- _The problem_
Working through the lines below, return each one that holds "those".

Records from a dataset:
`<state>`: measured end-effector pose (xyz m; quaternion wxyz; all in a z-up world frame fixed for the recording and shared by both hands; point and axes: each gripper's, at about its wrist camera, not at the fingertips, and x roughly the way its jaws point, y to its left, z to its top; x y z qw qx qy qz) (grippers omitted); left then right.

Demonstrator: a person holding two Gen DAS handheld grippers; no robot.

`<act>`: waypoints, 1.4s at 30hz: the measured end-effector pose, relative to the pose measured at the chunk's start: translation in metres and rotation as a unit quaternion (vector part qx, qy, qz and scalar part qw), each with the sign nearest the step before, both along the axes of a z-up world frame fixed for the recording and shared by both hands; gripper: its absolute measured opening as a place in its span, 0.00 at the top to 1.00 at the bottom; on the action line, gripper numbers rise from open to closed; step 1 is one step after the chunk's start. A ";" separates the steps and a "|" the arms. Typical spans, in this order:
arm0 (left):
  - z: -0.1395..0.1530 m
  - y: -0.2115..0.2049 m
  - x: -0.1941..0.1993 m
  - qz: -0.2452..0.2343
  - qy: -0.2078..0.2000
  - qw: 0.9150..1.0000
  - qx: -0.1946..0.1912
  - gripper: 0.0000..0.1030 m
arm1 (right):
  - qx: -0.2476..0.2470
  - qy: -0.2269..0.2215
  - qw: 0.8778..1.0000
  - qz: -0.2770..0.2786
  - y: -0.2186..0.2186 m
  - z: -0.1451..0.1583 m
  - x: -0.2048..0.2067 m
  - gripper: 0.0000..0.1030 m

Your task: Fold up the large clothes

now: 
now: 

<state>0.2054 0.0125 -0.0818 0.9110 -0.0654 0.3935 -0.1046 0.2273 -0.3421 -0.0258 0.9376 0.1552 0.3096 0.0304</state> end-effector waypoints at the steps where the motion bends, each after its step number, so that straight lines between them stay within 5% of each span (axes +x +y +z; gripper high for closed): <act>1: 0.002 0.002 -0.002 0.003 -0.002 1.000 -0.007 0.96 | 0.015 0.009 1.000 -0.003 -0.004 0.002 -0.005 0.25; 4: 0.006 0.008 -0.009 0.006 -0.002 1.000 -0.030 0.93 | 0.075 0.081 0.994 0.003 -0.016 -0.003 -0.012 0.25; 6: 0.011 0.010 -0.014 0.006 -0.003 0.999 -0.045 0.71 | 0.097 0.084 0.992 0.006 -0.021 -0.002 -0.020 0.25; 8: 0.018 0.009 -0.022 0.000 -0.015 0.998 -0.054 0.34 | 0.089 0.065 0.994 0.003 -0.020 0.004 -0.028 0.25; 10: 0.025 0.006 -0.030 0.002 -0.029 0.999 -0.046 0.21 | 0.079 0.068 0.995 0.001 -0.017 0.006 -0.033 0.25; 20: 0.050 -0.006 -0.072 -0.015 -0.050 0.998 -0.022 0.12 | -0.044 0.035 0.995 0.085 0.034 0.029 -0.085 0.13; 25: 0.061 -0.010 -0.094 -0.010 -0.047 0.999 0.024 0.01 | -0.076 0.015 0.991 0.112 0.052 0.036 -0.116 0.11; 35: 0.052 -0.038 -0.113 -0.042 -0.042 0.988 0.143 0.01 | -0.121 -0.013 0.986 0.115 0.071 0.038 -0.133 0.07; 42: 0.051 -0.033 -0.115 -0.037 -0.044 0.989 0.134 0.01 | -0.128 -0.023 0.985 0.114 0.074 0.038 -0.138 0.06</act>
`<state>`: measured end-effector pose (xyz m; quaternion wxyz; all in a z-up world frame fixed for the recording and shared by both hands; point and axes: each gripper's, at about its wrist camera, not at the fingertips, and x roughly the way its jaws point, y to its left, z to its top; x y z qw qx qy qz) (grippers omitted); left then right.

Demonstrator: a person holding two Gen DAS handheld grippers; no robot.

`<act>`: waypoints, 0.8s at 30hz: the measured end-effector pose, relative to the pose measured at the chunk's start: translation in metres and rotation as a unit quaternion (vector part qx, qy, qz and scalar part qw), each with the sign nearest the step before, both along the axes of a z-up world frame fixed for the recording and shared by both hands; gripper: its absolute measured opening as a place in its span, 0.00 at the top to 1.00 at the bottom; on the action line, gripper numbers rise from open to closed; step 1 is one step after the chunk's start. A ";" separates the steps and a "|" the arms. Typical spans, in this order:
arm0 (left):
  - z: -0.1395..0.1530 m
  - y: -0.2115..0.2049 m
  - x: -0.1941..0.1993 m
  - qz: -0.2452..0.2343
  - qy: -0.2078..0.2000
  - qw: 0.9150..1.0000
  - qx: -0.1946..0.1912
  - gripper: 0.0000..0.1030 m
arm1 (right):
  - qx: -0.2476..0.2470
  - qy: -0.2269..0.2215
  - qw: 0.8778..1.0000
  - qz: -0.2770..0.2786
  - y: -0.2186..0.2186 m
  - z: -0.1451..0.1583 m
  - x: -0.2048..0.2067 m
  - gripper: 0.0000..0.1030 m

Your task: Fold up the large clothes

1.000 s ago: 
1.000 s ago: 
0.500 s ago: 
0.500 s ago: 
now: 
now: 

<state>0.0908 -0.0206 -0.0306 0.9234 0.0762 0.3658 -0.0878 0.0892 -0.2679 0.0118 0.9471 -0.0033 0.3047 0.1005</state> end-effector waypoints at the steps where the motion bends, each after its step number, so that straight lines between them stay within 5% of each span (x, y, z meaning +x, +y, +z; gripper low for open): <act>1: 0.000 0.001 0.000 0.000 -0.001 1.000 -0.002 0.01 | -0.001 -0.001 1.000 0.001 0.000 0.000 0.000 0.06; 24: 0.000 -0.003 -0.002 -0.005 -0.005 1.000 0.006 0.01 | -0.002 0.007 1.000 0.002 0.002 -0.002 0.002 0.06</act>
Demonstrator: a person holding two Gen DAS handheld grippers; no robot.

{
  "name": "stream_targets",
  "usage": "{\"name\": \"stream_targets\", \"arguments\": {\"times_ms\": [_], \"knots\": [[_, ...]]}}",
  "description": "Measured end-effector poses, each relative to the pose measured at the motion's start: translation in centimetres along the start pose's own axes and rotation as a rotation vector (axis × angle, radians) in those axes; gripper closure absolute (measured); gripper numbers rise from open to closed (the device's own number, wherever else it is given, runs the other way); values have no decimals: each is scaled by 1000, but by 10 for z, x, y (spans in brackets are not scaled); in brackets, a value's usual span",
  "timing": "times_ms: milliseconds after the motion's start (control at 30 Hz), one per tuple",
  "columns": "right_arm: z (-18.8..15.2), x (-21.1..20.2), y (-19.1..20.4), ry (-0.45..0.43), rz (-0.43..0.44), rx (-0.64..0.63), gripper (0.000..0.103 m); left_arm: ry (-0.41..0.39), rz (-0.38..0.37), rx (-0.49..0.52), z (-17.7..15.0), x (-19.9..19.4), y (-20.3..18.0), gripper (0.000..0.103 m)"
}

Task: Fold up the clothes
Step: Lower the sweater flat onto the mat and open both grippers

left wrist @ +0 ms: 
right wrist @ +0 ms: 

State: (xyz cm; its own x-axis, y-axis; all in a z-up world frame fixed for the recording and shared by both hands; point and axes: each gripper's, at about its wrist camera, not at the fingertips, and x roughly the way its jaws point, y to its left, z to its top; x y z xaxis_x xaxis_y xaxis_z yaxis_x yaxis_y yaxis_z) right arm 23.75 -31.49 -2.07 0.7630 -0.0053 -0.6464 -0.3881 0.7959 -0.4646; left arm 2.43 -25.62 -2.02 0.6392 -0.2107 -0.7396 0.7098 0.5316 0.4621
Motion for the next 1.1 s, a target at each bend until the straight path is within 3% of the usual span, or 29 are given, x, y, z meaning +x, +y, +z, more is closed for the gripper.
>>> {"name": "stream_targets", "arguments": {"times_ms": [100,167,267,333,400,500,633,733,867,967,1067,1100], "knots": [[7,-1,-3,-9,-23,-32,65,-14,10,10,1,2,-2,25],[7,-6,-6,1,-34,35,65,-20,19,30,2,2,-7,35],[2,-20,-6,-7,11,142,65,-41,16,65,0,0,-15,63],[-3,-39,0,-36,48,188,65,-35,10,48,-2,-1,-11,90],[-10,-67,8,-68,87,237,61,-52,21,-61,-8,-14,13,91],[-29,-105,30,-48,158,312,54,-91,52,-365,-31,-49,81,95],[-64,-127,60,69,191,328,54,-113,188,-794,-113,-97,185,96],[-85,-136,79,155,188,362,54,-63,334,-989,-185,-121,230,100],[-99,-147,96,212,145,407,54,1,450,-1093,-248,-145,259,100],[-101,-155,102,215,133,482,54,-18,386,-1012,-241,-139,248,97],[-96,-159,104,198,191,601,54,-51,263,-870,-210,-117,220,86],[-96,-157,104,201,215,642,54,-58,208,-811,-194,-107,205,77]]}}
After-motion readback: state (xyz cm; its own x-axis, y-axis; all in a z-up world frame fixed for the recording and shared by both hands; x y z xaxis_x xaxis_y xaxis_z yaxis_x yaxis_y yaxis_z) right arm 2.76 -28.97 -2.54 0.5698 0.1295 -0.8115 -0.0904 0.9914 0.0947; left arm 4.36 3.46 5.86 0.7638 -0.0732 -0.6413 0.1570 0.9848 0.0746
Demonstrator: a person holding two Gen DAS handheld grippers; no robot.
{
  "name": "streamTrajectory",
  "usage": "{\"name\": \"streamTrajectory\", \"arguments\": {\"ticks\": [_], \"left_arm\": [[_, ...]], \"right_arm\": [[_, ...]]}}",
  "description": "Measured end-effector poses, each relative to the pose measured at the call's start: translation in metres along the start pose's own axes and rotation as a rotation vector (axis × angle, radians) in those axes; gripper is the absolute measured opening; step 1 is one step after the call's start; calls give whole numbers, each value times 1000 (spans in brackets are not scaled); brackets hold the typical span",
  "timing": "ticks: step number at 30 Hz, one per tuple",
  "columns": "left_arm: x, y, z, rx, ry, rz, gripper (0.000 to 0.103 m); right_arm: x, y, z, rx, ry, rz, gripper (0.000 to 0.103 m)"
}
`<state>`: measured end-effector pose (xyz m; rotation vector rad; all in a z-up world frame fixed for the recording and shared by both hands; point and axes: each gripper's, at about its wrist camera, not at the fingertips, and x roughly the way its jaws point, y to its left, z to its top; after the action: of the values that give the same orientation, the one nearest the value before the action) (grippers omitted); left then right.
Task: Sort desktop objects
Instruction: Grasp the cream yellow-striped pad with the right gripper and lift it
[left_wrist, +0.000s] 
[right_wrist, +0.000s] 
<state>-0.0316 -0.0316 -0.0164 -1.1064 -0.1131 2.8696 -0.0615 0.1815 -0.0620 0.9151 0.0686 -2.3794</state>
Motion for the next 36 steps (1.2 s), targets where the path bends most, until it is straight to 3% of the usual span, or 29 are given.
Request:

- _Response to this task_
  "description": "Measured end-effector poses, each relative to the pose measured at the motion's start: translation in centimetres along the start pose's own axes and rotation as a rotation vector (axis × angle, radians) in those axes; gripper closure absolute (measured); gripper numbers rise from open to closed (the device's own number, wherever else it is given, runs the other way); values have no decimals: each is scaled by 1000, but by 10 for z, x, y (spans in brackets are not scaled); in brackets, a value's usual span",
  "description": "Measured end-effector poses, each relative to the pose measured at the call's start: translation in metres along the start pose's own axes and rotation as a rotation vector (axis × angle, radians) in those axes; gripper is the absolute measured opening; step 1 is one step after the call's start; calls give whole numbers, each value times 1000 (spans in brackets are not scaled); brackets hold the typical span",

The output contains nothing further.